- [Action item] Would you restate each line of the data below word for word, without its pictures?

- [Information supplied]
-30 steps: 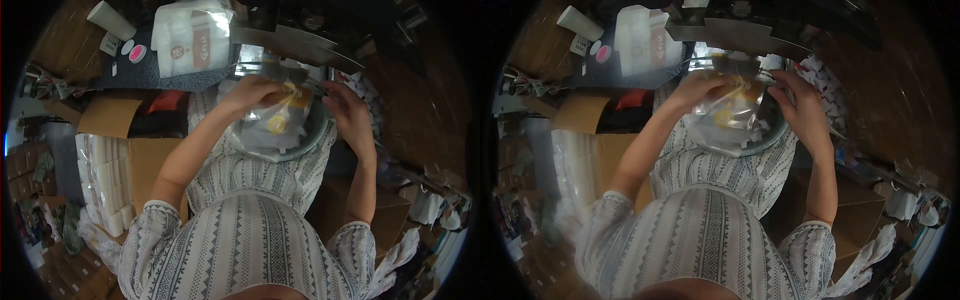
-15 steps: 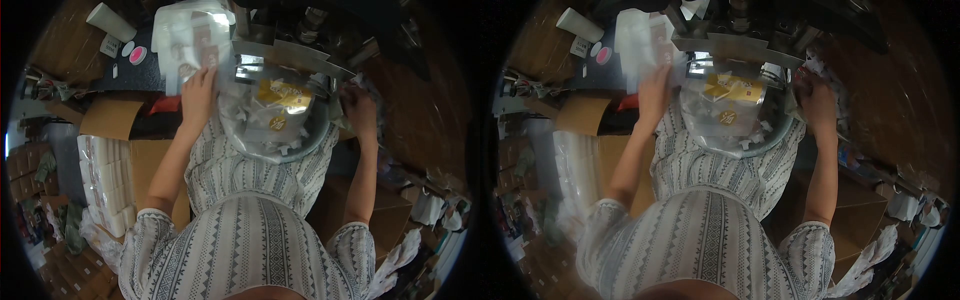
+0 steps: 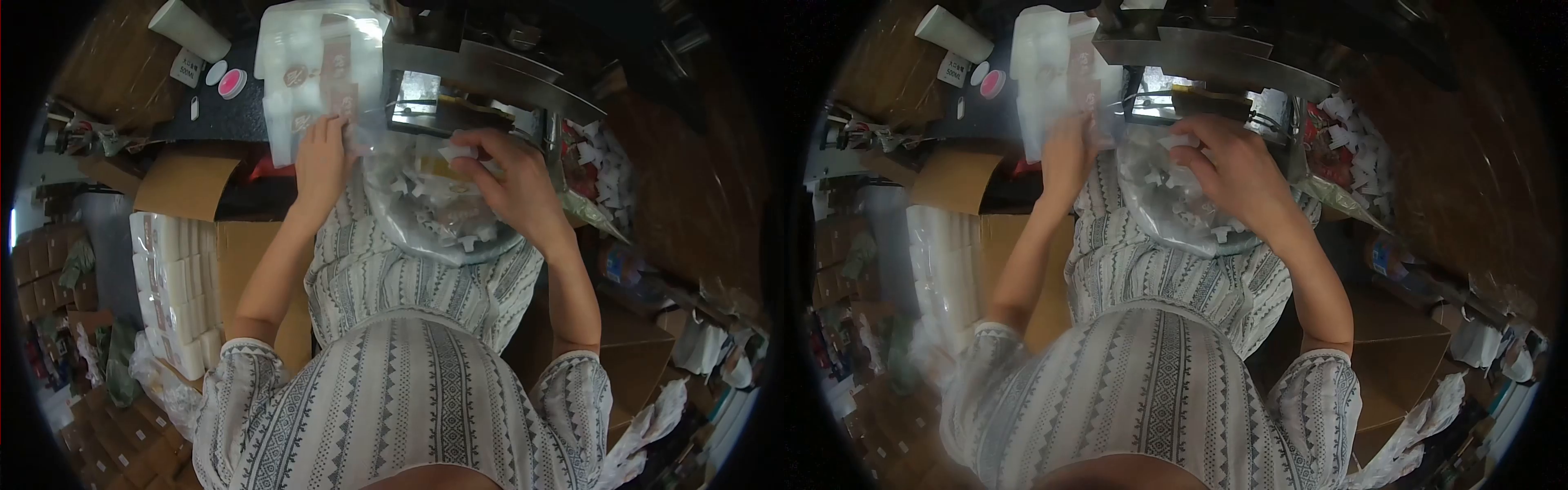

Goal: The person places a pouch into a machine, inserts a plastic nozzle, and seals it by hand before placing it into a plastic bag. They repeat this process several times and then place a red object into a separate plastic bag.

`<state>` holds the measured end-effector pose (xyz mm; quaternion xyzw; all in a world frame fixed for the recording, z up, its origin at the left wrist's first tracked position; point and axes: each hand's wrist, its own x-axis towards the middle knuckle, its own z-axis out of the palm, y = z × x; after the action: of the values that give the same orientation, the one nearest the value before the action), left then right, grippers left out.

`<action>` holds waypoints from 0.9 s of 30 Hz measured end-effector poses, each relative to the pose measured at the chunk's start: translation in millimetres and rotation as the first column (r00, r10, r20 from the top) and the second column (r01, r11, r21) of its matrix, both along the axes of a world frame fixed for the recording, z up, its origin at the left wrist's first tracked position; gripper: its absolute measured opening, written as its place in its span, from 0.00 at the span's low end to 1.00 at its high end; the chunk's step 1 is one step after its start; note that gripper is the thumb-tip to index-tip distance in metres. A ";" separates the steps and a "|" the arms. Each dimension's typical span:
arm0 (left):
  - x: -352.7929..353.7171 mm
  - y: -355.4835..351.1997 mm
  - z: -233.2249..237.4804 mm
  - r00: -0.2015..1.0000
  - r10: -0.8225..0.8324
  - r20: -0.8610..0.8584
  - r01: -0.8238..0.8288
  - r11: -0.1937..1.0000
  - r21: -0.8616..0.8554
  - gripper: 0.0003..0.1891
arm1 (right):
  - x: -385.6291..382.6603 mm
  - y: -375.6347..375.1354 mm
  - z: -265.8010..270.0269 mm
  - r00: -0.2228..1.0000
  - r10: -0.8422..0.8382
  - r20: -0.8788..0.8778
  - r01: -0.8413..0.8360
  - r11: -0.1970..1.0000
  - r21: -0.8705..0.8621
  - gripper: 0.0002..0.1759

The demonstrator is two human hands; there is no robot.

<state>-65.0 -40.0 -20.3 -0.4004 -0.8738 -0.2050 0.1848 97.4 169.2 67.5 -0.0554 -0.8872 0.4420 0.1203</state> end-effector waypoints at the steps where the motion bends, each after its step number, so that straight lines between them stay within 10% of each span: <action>1: 6.5 1.0 3.2 0.997 -0.030 -0.070 0.033 0.998 0.046 0.10 | 2.8 3.2 -1.9 1.000 -0.004 0.000 0.004 1.000 -0.002 0.13; 7: 30.1 -19.2 31.3 0.994 0.053 0.095 -0.064 0.992 0.108 0.09 | 6.7 4.0 -4.2 0.997 -0.075 -0.012 0.072 0.981 -0.181 0.13; 12: 60.6 -2.2 60.8 0.972 -0.106 0.211 0.086 0.991 0.104 0.07 | -1.4 -4.6 -0.2 0.960 0.093 -0.263 -0.023 0.966 0.259 0.13; 14: 67.2 4.3 59.0 0.936 -0.237 0.259 0.208 0.969 0.134 0.07 | 4.5 -3.6 4.4 0.982 0.101 -0.159 -0.077 0.985 0.152 0.13; 17: 74.3 19.7 50.0 0.747 -0.378 0.546 0.344 0.924 0.169 0.05 | 9.7 6.8 -7.4 0.999 0.016 -0.042 -0.018 0.999 -0.049 0.13; 19: 72.6 40.6 46.5 0.370 -0.170 0.913 0.215 0.972 0.094 0.07 | 15.9 18.3 -10.4 0.996 -0.091 -0.023 0.087 0.988 -0.131 0.13; 25: 41.2 95.4 28.7 -0.185 -0.363 0.913 -0.228 0.920 0.320 0.15 | 45.3 53.6 -5.3 0.943 -0.330 0.045 0.322 0.937 0.134 0.14; 27: 38.9 96.4 27.1 -0.183 -0.358 0.915 -0.228 0.921 0.315 0.17 | 47.0 67.5 -4.9 0.836 -0.534 0.126 0.478 0.821 0.311 0.14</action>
<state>-26.1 56.4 6.8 -0.0982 -0.6142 -0.6092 -0.4920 144.3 236.7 62.6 -0.3191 -0.8988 0.2621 0.1471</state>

- [Response to the exercise]
-30 steps: 
-15 steps: 
+0 steps: 

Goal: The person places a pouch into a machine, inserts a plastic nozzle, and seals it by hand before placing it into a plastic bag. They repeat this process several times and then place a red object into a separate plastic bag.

`<state>` holds the measured end-effector pose (xyz mm; quaternion xyzw; all in a world frame fixed for the recording, z up, its origin at the left wrist's first tracked position; point and axes: each hand's wrist, its own x-axis towards the middle knuckle, its own z-axis out of the palm, y = z × x; after the action: of the values that give the same orientation, the one nearest the value before the action), left then right, grippers left out.

`<action>` holds waypoints from 0.9 s of 30 Hz measured end-effector poses, each relative to the pose measured at the chunk's start: translation in millimetres and rotation as the first column (r00, r10, r20 from the top) and the second column (r01, r11, r21) of its matrix, both along the axes of a world frame fixed for the recording, z up, its origin at the left wrist's first tracked position; gripper: its absolute measured opening, written as its place in its span, from 0.00 at the span's low end to 1.00 at its high end; the chunk's step 1 is one step after its start; note that gripper is the thumb-tip to index-tip distance in metres. A ";" separates the steps and a "|" the arms. Each dimension's typical span:
arm0 (left):
  - x: -352.7929..353.7171 mm
  - y: -355.4835..351.1997 mm
  - z: -233.2249..237.4804 mm
  - r00: -0.2015..1.0000
  - r10: -0.8225..0.8324
  - r20: -0.8610..0.8584
  - r01: -0.8238..0.8288
  - r11: -0.1937..1.0000
  - r21: -0.8616..0.8554
  - gripper: 0.0003..0.1891
arm1 (right):
  - x: -385.6291..382.6603 mm
  - y: -375.6347..375.1354 mm
  - z: -265.8010..270.0269 mm
  - r00: -0.2228..1.0000
  - r10: -0.8422..0.8382
  - r20: -0.8788..0.8778
  - r01: -0.8413..0.8360
  - r11: -0.1970..1.0000
  - r21: -0.8705..0.8621
  - gripper: 0.0002..0.1759

The demonstrator is two human hands; there is no robot.

<state>-65.0 -40.0 -20.3 -0.4004 -0.8738 -0.2050 0.1848 97.4 169.2 67.5 -0.0554 -0.8872 0.4420 0.1203</state> end-effector waypoints at the steps where the motion bends, each after its step number, so that straight lines between them stay within 10% of each span: <action>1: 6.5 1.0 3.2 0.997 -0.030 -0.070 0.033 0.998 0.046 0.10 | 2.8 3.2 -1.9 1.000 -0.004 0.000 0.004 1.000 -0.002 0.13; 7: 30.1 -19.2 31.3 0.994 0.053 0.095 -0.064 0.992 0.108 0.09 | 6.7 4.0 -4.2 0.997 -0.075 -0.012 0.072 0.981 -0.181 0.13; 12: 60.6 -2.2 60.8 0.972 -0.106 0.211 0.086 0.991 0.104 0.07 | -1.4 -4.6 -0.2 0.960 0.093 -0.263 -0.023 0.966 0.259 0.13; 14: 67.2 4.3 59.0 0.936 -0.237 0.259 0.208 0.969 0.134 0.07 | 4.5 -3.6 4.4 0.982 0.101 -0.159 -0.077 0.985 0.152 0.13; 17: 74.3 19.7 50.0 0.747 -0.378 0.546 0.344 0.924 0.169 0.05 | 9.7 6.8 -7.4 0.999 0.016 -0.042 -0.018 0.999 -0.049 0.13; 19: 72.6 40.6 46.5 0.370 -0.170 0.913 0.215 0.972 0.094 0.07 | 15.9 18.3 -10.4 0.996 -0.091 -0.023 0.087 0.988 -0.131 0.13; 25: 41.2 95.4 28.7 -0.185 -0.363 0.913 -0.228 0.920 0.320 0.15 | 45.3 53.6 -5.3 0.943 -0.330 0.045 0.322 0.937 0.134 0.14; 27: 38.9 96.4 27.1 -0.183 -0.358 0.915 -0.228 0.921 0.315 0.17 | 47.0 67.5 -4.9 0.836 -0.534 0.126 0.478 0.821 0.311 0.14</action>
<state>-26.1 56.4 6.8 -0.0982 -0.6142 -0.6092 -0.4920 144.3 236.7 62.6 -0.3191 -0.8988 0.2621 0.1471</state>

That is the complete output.